_Task to complete_: The lines below that include "camera" are to be found and copied.

[Data excerpts]
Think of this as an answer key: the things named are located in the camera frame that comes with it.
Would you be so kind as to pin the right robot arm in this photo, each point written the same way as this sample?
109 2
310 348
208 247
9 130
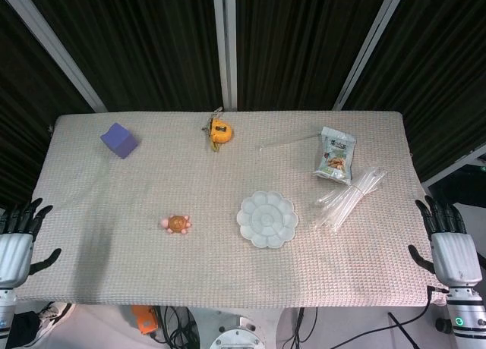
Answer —
465 313

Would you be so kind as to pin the bundle of clear straws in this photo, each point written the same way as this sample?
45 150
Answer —
347 197

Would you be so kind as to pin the white frame post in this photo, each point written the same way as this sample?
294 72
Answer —
370 47
225 45
51 47

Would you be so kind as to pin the snack packet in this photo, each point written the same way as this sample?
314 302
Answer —
335 154

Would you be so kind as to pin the single clear straw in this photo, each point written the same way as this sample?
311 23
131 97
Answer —
288 142

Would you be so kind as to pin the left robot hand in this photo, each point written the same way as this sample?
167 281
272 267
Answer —
13 250

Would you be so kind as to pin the orange black device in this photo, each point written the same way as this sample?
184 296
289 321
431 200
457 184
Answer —
144 318

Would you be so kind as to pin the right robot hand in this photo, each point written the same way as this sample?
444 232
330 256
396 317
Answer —
453 254

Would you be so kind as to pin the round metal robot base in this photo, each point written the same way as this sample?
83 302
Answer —
238 334

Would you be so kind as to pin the orange pink toy turtle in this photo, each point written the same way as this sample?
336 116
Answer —
177 224

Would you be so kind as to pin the purple foam block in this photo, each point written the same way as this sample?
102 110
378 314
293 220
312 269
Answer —
119 140

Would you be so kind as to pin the orange tape measure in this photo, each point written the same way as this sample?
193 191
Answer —
221 131

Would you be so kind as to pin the white flower paint palette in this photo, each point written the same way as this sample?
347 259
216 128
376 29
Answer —
267 219

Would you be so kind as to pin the beige waffle tablecloth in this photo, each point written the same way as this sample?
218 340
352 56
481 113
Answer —
228 212

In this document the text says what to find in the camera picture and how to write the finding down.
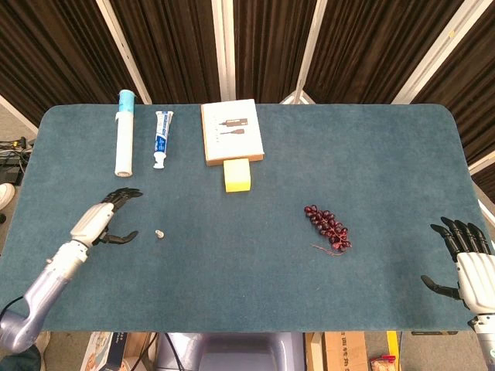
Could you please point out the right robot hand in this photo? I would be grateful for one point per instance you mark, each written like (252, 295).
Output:
(477, 274)

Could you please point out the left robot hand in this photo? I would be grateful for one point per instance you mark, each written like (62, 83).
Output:
(93, 224)

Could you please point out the small white cap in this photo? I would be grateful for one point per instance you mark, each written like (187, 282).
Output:
(159, 234)

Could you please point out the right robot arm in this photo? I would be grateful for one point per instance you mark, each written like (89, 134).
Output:
(485, 336)

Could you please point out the lilac robot base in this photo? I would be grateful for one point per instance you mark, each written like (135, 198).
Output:
(239, 353)

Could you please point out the white plastic tube teal end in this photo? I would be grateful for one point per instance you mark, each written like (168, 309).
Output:
(125, 135)

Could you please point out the yellow strip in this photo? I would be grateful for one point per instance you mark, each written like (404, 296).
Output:
(393, 344)

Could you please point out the blue white toothpaste tube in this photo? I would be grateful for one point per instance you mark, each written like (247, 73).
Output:
(161, 135)

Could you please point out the colourful printed carton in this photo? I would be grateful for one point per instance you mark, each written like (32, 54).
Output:
(104, 351)

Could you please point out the red snack packet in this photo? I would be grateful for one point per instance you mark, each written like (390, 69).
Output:
(383, 364)

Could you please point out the yellow cube block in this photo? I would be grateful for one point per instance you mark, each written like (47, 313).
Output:
(237, 175)

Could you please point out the brown cardboard box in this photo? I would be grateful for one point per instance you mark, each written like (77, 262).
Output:
(345, 351)

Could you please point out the red artificial grape bunch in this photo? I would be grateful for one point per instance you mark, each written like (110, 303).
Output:
(328, 228)

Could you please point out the flat white cardboard box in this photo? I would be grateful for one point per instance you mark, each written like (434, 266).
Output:
(232, 131)

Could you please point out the dark brown curtain panel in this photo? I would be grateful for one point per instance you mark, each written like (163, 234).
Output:
(472, 89)
(50, 50)
(270, 46)
(174, 46)
(371, 46)

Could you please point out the blue felt table mat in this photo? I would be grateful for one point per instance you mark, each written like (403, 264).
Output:
(270, 270)

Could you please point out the white partition frame post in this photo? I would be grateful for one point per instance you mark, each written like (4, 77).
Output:
(433, 54)
(17, 114)
(224, 46)
(123, 50)
(307, 50)

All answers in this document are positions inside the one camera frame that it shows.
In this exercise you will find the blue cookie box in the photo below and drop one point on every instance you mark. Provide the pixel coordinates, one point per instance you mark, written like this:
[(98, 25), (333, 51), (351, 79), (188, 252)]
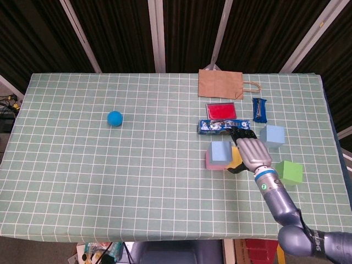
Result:
[(214, 126)]

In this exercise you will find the dark brown curtain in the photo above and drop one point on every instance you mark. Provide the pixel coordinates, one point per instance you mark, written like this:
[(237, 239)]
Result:
[(123, 27)]

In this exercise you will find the blue foam cube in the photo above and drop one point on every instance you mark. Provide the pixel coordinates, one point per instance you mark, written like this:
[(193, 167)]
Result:
[(220, 151), (272, 136)]

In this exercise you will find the green checked tablecloth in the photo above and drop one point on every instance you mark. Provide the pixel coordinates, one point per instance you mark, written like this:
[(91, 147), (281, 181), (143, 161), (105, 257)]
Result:
[(137, 178)]

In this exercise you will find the colourful plastic bag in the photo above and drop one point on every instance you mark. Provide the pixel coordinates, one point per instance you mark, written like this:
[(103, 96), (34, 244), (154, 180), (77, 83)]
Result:
[(94, 251)]

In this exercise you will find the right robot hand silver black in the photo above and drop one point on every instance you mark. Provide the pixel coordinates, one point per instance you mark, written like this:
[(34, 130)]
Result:
[(253, 152)]

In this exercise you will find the red flat box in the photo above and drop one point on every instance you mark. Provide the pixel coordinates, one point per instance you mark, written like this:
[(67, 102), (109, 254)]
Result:
[(221, 110)]

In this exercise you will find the red plastic crate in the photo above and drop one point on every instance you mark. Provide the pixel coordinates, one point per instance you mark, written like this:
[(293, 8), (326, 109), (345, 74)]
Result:
[(261, 251)]

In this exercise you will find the white table leg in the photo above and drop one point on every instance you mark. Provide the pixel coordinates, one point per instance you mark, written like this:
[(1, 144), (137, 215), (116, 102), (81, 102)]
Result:
[(228, 251)]

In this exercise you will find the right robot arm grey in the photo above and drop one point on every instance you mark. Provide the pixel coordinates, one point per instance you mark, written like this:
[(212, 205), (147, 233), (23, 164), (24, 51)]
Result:
[(280, 198)]

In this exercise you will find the blue ball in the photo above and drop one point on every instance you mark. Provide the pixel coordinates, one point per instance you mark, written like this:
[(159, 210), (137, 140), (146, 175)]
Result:
[(115, 118)]

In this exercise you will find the dark blue snack packet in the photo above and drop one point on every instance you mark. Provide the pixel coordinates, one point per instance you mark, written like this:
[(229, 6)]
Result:
[(259, 110)]

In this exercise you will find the cardboard box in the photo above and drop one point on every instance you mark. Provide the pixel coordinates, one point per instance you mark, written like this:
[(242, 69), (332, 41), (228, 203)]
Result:
[(239, 251)]

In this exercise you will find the green foam cube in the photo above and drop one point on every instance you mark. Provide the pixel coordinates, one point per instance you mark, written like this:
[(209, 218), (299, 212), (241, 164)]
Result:
[(290, 173)]

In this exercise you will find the white frame post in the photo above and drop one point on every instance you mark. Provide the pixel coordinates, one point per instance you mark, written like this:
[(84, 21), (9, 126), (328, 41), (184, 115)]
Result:
[(81, 35), (11, 86), (310, 35), (221, 35), (156, 35)]

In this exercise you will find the brown paper bag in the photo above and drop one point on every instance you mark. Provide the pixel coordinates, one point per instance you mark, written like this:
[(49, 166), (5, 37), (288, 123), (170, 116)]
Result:
[(220, 83)]

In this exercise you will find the pink foam cube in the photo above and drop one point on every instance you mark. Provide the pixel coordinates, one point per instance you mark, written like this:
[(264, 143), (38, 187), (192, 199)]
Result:
[(215, 165)]

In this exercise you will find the yellow foam cube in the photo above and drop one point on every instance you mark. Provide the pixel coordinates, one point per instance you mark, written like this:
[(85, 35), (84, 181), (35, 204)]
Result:
[(235, 159)]

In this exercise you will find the blue grey chair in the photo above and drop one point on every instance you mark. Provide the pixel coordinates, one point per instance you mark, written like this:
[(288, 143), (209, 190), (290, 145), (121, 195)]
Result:
[(176, 254)]

_Finished exercise_:
Think of this as an answer key: the things named are located in the camera frame that comes with it.
In this document the text says what to find in the camera picture and how to write the finding down.
All answers in this document are positions inside the one camera frame that it shows.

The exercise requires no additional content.